Task prompt:
Starting with the line that contains "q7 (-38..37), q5" and stopping after the line that contains "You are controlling", copy the entries below exactly. Include nothing else.

Given information:
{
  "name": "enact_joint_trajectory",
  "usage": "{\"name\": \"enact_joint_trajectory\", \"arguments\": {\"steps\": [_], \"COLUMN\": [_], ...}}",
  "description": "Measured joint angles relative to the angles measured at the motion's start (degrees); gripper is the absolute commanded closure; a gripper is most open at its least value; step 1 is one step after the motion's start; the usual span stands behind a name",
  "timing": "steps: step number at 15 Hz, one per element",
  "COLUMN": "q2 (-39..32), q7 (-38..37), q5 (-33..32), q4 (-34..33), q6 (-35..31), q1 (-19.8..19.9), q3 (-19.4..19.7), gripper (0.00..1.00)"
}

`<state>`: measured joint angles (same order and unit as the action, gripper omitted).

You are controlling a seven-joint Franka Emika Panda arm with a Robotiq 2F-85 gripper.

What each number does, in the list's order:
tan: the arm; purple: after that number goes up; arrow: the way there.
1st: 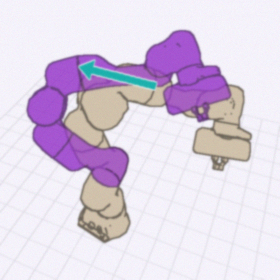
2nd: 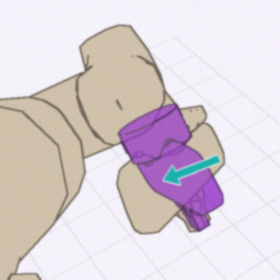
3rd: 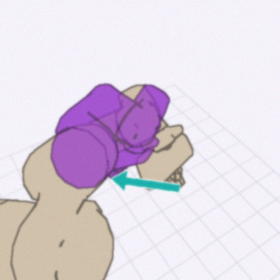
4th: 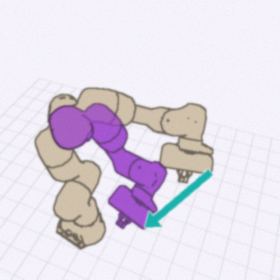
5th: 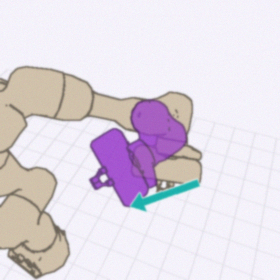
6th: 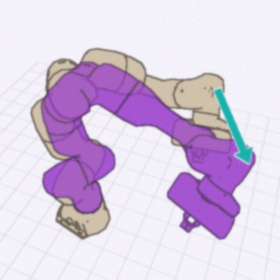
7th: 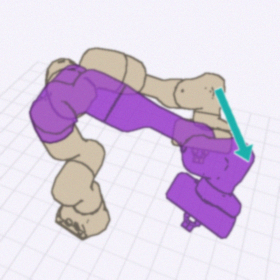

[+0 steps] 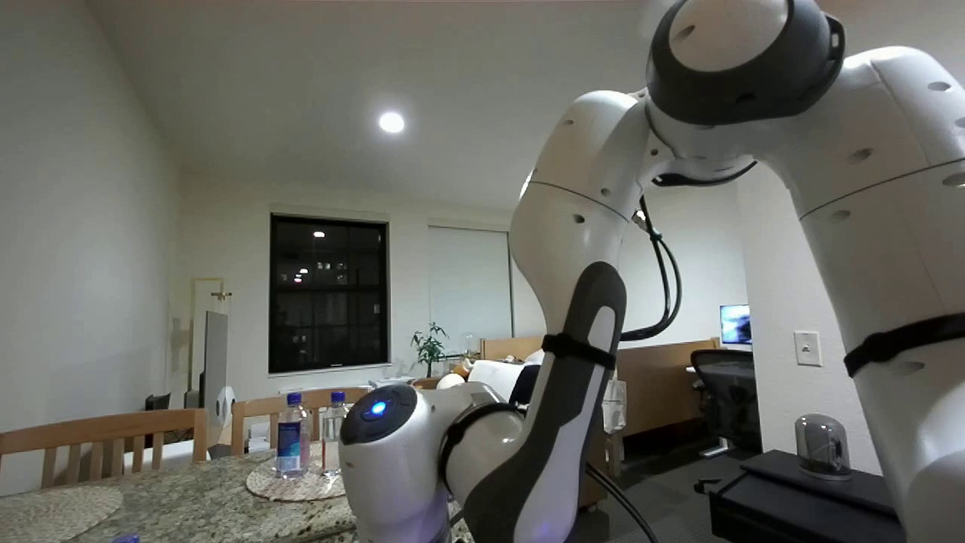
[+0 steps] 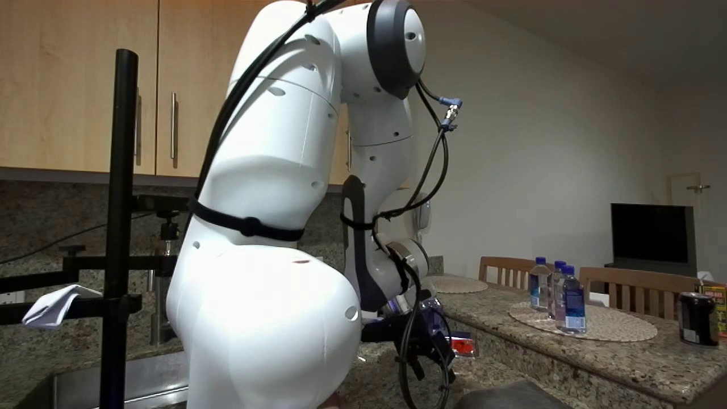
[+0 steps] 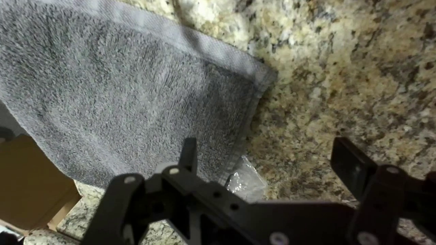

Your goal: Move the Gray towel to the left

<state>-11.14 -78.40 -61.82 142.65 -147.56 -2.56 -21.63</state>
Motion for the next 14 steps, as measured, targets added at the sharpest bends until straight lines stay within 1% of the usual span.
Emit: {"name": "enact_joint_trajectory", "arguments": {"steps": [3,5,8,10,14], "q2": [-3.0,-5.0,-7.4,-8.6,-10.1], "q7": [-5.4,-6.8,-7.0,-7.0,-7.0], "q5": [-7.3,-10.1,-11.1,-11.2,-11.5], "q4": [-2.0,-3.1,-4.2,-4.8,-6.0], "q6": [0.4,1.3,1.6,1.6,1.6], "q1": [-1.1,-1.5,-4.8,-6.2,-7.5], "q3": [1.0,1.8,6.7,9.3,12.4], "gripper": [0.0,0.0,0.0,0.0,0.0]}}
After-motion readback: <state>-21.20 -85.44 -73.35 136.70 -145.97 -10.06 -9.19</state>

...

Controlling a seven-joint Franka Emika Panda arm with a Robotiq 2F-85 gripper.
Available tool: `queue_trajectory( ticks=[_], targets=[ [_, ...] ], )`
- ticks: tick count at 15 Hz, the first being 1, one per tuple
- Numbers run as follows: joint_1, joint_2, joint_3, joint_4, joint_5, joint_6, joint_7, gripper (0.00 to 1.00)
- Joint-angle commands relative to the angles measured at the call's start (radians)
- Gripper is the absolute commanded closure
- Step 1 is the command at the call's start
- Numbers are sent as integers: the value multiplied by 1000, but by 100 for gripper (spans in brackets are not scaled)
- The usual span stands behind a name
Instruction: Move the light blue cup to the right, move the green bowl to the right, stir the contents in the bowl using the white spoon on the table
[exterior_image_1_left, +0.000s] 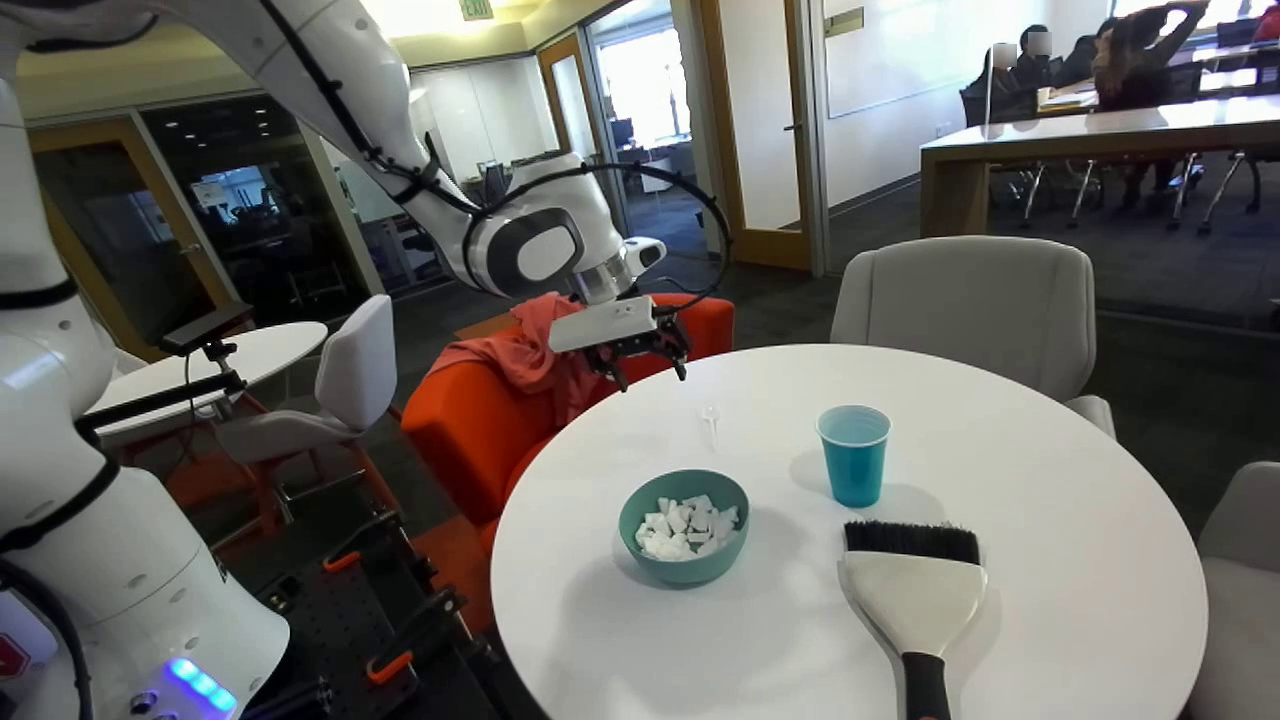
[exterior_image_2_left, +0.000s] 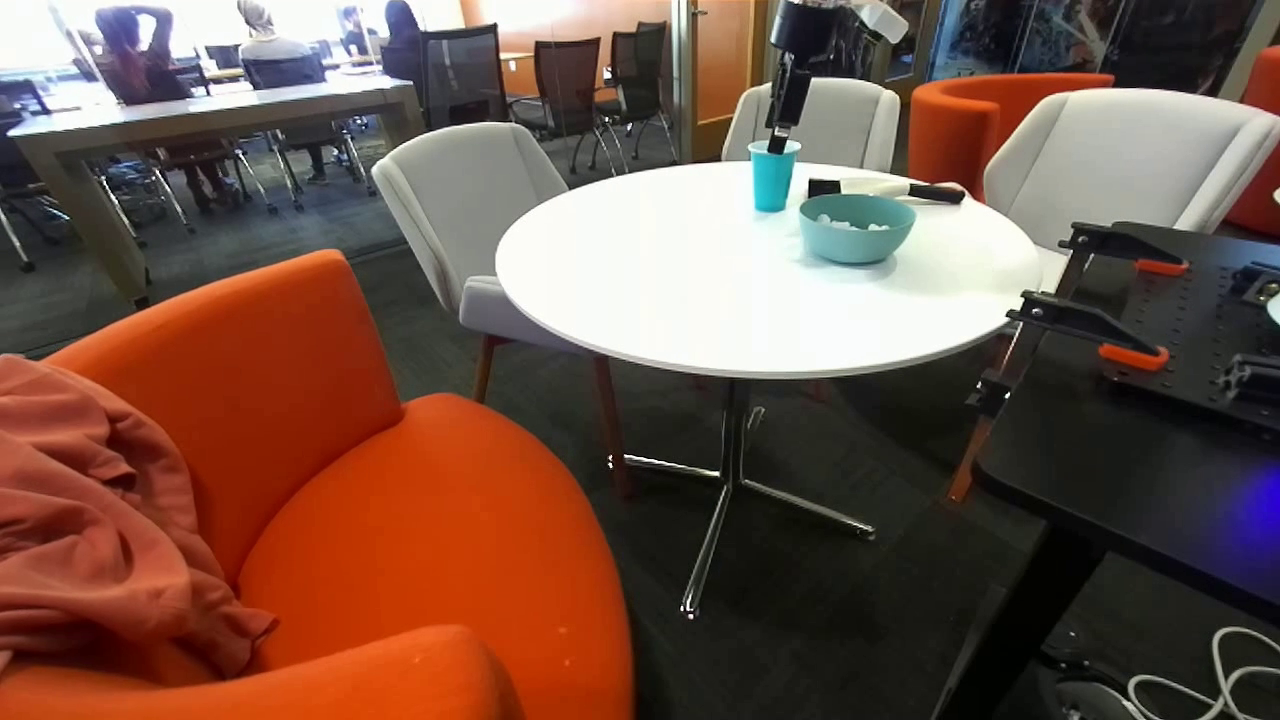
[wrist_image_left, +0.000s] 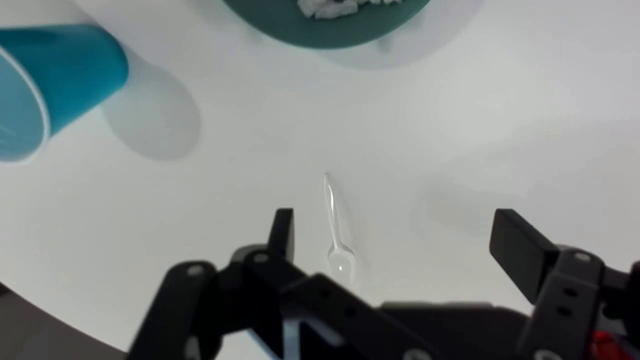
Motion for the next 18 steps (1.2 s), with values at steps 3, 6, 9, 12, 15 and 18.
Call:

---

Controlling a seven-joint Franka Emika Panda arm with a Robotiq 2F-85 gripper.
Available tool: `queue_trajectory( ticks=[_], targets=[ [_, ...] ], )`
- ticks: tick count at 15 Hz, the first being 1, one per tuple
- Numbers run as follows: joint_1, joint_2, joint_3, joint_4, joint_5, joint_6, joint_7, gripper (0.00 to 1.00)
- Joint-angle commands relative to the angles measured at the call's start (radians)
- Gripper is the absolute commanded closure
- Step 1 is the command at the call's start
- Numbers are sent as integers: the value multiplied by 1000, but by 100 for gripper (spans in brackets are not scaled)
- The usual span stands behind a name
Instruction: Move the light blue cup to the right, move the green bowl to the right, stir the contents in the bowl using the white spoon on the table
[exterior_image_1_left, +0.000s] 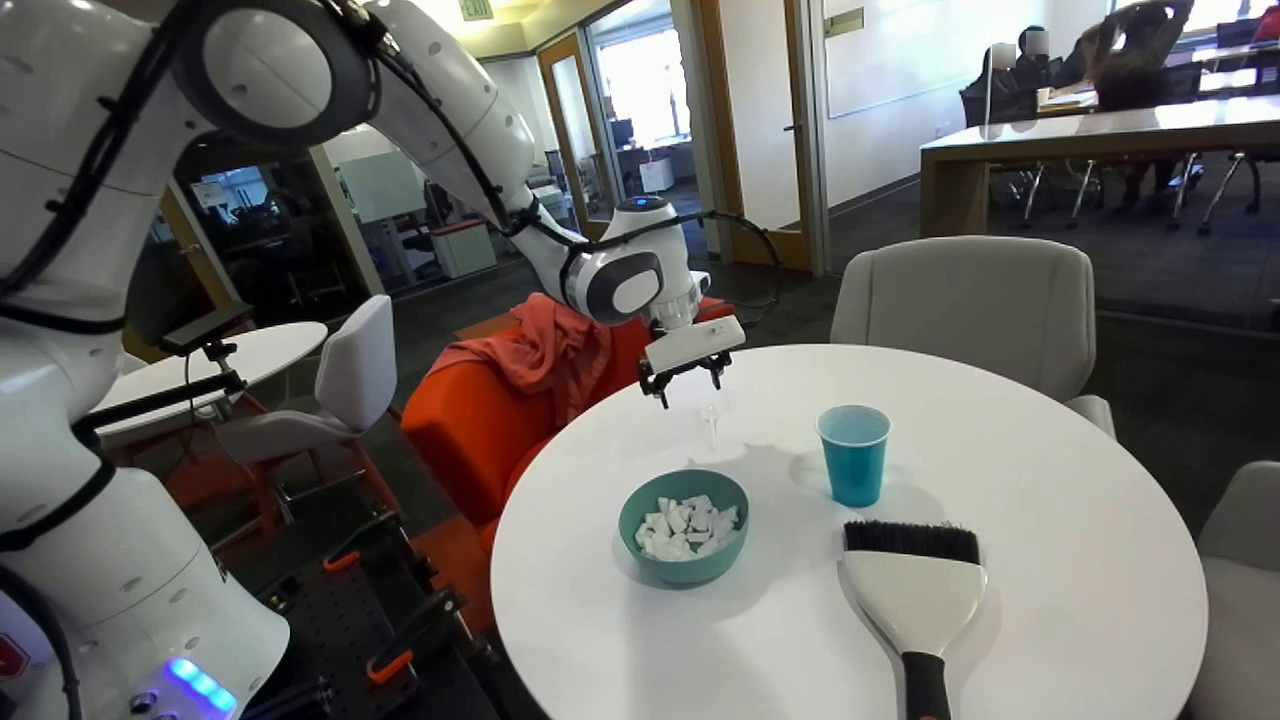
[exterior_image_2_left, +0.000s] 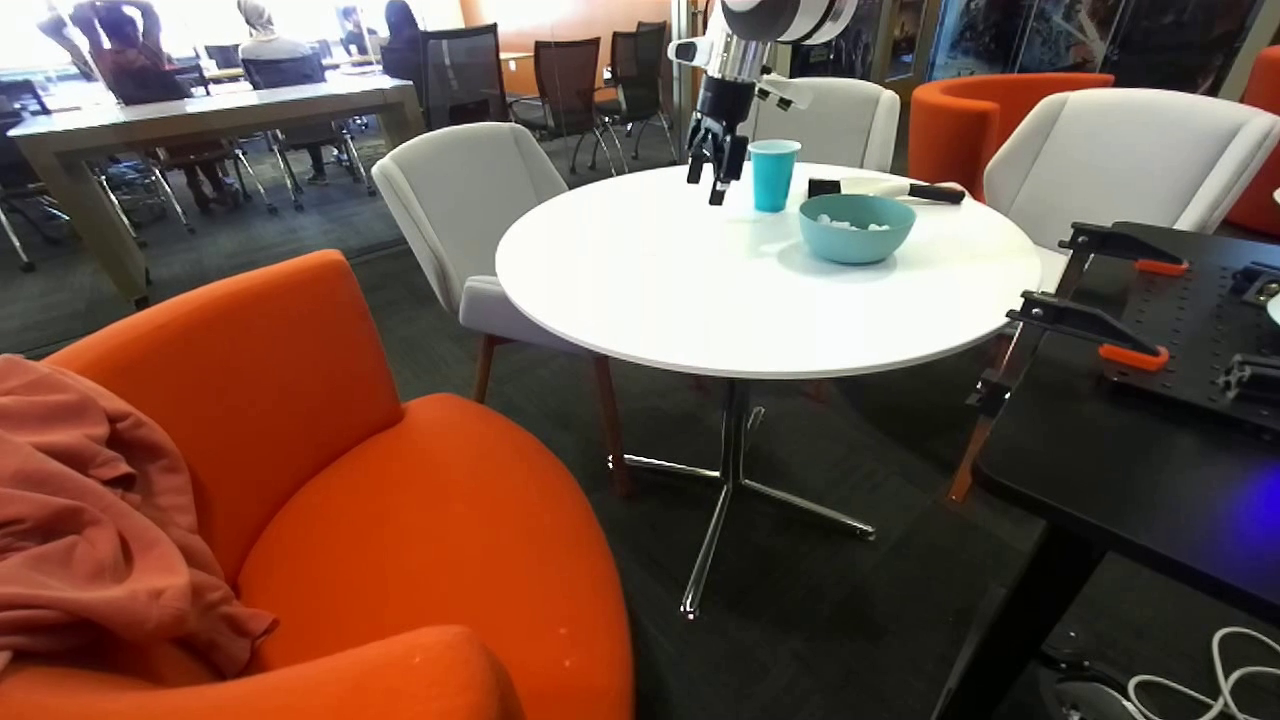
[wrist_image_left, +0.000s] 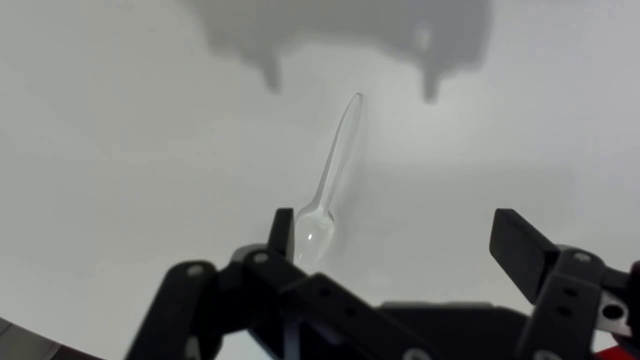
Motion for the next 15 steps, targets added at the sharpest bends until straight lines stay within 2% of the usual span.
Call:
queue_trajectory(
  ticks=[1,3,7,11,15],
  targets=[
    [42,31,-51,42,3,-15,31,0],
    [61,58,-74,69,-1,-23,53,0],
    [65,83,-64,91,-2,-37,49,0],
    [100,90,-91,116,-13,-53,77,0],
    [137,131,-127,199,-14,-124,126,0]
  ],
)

Written answer:
  "COLUMN": "q2 (-39..32), q7 (-38..37), q5 (-33..32), q4 (-34..33), q6 (-35..31), q1 (-19.8..19.9), q3 (-19.4..19.7), gripper (0.00..1.00)"
}

`<state>`: measured joint angles (same order and unit as the action, gripper omitted).

You are controlling a seven-joint Franka Emika Panda arm with a Robotiq 2F-85 gripper.

This completes the output.